Can a function template have multiple type parameters? Give a conceptual syntax.
Yes. Conceptual syntax: template <typename T1, typename T2> ReturnType function_name(T1 param1, T2 param2) { /* ... */ }.
What is a ‘class template’? Describe its basic purpose.
A class template is a blueprint for creating a family of classes that have the same structure and member functions but can operate on different data types specified as template parameters. It allows for generic data structures and classes.
What is the basic syntax for declaring a class template named MyCollection that can hold elements of a generic type T?
template <typename T> class MyCollection { private: T* data; int size; public: /* constructors, methods using T */ };
How do you instantiate an object of a class template MyCollection to hold integers?
MyCollection<int> intCollection; The actual type (int) is specified within angle brackets.
If a member function of a class template is defined outside the class declaration, what special syntax is required for its definition?
The member function definition must also be a template and be prefixed with template <typename T> (or whatever template parameters the class uses), and the class name must be qualified with the template parameter, e.g., template <typename T> void MyCollection<T>::add(T item) { /* ... */ }.
Why are the definitions of template classes and their member functions (if not defined inline) usually placed entirely in header (.h or .hpp) files?
Because the compiler needs the full template definition (not just the declaration) at the point where the template is instantiated with a specific type. If definitions were in a .cpp file, the compiler wouldn’t see them when compiling another .cpp file that uses the template, leading to linking errors.
Consider a class template BinLattice<Type> designed to store a 2D lattice where Type can be double for prices or bool for a stopping policy. How does this demonstrate the power of class templates?
It allows the same underlying data structure and access logic (e.g., SetNode, GetNode) to be reused for different data types without duplicating the class code. One generic BinLattice definition serves multiple purposes.
If BinLattice<Type> has a member std::vector<std::vector<Type>> Lattice;, how does Type affect this member?
Type determines the kind of data stored in the innermost vectors.

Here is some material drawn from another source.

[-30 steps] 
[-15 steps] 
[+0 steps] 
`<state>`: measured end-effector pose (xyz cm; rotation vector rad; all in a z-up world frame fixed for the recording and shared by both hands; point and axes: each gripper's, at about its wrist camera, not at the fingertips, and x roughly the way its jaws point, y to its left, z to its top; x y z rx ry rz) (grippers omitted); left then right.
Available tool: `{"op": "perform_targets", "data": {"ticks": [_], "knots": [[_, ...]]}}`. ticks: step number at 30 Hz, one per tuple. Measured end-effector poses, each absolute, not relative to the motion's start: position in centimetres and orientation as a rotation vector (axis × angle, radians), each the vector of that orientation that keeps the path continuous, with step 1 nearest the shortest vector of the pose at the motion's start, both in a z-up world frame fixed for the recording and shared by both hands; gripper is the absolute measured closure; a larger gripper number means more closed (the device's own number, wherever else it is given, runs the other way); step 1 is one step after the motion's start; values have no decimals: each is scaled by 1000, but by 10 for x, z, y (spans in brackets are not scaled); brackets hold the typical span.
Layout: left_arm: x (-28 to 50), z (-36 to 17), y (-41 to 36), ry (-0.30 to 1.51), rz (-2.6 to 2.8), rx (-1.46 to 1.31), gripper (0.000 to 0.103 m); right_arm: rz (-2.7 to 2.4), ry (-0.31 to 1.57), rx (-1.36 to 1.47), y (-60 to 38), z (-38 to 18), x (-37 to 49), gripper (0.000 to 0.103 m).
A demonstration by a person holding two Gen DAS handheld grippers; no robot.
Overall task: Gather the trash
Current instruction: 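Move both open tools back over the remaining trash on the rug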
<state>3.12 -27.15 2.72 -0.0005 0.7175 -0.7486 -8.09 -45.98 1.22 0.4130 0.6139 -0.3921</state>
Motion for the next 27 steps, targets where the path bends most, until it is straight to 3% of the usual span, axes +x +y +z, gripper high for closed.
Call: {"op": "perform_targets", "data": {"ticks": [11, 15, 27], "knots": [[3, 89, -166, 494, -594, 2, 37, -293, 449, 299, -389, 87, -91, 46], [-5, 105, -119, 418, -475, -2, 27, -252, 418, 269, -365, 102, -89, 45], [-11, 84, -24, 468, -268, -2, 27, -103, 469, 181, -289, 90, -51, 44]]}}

If Type is double, it’s a vector of vectors of doubles. If Type is bool, it’s a vector of vectors of bools.
If BinLattice<Type> has a function void SetNode(int n, int i, Type x);, how does the template parameter Type influence this function’s usage?
The third parameter x must be of the same type as Type with which the BinLattice object was instantiated. For BinLattice<double> prices;, x must be a double. For BinLattice<bool> policy;, x must be a bool.
Can std::vector itself be considered an example of a class template? Explain briefly.
Yes, std::vector is a class template from the C++ Standard Library. You use it like std::vector<int>, std::vector<double>, or std::vector<MyClass>, where the type in the angle brackets is the template argument specifying what type of elements the vector will hold.
What is ‘generic programming’ and how do templates facilitate it?
Generic programming is a style of computer programming in which algorithms are written in terms of to-be-specified-later types that are then instantiated when needed for specific types provided as parameters. Templates are the C++ mechanism for achieving this, allowing code to be written once and used with various data types.
When designing a function template that performs an operation (e.g., comparison with < as in myMin), what is an implicit assumption about the types T that can be used with it?
The template assumes that the operations used within its body (like < for myMin, or + if it were a sum template) are valid and defined for any type T with which the template is instantiated. If T doesn’t support those operations, a compile error will occur.